Book review - A Palace in the Old Village By Tahar Ben Jelloun

Mohammed has lived and worked in France for forty years. But the thought of his imminent retirement unnerves him. When “the crutches of his old routines”, working in an automobile factory, are taken away from him, Mohammed finds himself floundering, cut loose from everything he has ever known. Suddenly life without work has no meaning: “Nothing of France had found a place in his heart or his soul”. Illiterate, he understands French but has never used it.

Taher Ben Jelloun’s award winning book, This Blinding Absence of Light, was a searing account of the desert camps in which King Hassan II of Morocco interned his political enemies. A Palace in the Old Village is a slighter novel, but no less powerful in its evocation of the Moroccan migrant experience.

With remarkable economy (lucidly translated by Linda Coverdale), Ben Jelloun traces the life of a god-fearing man, “for whom Islam was more than a religion: it was a code of ethics, a culture, an identity.” His anger and sadness stem from his lack of authority and inability to teach his “assimilated” children the value of Islam and his native country’s traditions.

As well as describing the migrant experience - the racism and prejudices that have to be endured and the yearning for home - this is a poignant account of growing old. Mohammed’s tolerant nature and weary resignation is also his undoing. His realisation that his life is almost over and he has nothing to show for it terrifies him. Mohammed’s feelings of dislocation grow as he watches his friend Brahim die alone and unloved: “so much loneliness, ingratitude and silence left him speechless”.

Mohammed begins to plan a “grand project” to keep him occupied.

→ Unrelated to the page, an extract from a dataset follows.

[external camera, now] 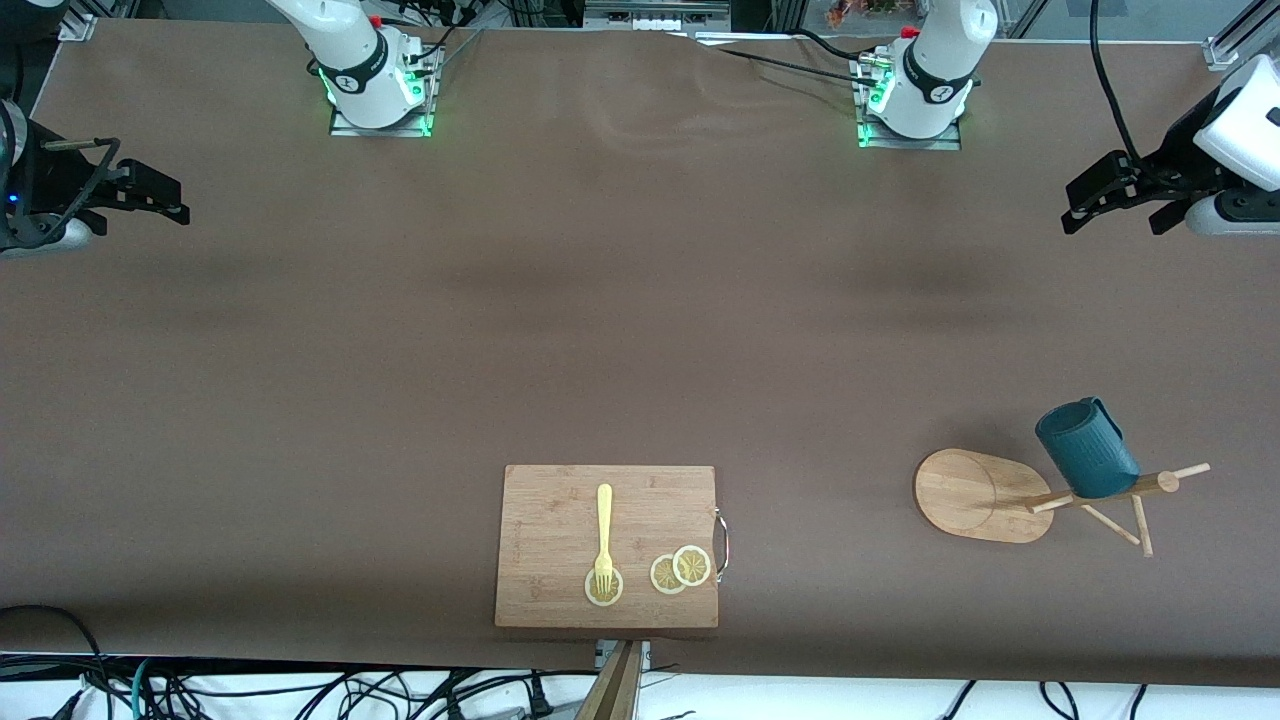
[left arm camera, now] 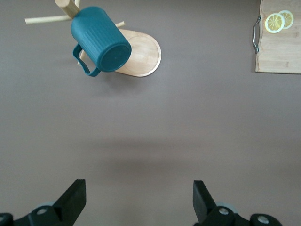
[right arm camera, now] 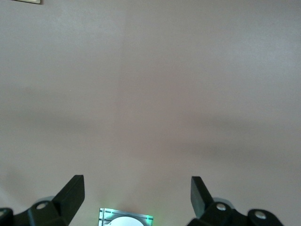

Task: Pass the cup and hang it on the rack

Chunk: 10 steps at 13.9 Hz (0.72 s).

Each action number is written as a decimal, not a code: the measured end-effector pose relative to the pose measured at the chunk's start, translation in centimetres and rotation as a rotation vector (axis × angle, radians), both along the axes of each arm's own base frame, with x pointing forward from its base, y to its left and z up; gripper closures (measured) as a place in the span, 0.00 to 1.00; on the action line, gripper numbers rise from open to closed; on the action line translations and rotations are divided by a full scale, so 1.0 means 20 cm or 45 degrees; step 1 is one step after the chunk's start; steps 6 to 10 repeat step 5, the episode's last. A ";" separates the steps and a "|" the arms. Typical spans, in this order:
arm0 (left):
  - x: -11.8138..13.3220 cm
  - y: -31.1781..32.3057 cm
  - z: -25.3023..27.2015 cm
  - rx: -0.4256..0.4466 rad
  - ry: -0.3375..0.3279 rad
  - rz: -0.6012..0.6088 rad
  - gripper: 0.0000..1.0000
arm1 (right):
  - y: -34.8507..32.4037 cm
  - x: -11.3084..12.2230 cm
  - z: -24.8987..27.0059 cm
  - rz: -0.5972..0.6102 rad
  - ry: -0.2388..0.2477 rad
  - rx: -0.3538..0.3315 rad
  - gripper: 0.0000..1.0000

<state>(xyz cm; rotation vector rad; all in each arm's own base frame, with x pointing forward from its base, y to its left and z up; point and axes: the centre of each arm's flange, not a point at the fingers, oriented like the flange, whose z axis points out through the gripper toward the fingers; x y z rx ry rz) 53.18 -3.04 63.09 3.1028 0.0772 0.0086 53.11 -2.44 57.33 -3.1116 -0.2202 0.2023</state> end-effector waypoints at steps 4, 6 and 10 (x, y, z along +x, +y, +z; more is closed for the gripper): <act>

He decides to return to Morocco to build a palatial home in the hope that his family – most of them married and dispersed around France – will return and share his final years with him.

He tries to quell his fears of a meaningless retirement with a “stubborn dream” that is both impractical and absurd. Ultimately, though, it spurs him into action, and so he sinks his savings into constructing the biggest house in the village – “a poor man’s palace”.

Ben Jelloun has created an affecting portrait of an immigrant Everyman. In the lyrical ending, in which dreams and reality collide, one senses that despite all the pain and sadness Mohammed’s homecoming finally brings him a kind of peace.